### Prompt
At the line containing "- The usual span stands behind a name", begin an exact copy of the lines below and continue through the final one, with no pictures.

+++ Information provided

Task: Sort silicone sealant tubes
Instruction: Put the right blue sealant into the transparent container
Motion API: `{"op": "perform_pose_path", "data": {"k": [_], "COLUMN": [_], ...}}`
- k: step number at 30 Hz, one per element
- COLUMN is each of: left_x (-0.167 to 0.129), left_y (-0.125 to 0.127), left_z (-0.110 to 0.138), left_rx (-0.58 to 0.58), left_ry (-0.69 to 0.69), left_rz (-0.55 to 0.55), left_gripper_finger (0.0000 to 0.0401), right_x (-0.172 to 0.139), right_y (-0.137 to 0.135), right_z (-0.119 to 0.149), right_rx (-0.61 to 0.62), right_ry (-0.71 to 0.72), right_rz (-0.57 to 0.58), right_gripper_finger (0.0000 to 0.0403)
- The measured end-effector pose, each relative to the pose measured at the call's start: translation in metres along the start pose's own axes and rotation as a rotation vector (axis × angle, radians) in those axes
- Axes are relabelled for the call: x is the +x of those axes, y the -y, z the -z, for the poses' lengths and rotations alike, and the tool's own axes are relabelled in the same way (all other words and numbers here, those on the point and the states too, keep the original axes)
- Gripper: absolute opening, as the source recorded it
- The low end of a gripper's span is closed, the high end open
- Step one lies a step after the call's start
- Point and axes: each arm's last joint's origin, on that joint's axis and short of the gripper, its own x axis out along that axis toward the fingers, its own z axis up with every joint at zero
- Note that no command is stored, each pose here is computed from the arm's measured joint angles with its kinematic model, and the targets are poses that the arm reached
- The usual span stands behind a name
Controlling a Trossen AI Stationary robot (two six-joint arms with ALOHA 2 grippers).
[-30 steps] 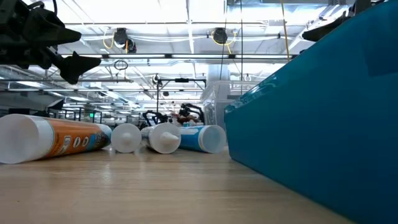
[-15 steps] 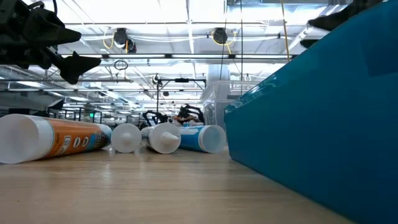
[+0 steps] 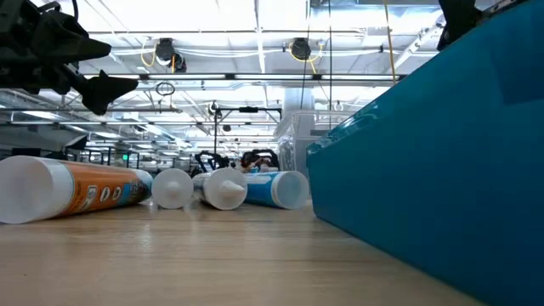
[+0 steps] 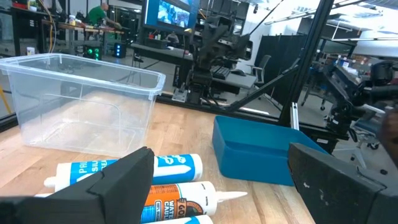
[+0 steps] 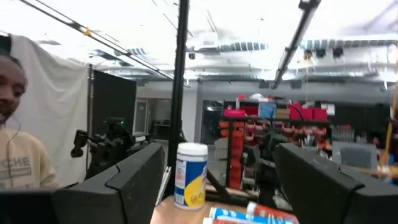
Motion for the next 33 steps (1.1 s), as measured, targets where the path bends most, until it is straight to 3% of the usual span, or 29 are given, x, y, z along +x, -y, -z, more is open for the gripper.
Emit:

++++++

### Response
- The usual span stands behind a name
Controlling a Trossen AI Stationary robot (two six-joint arms with ALOHA 2 grippers).
[-30 steps] 
[-15 steps] 
[+0 steps] 
[+0 steps] 
[+0 steps] 
Motion for the next 33 steps (1.1 s), as measured, targets where the path bends most, until it is straight to 3% of the usual span, or 29 are given, x, y, z along +x, -y, -z, more is open for the gripper.
Emit:

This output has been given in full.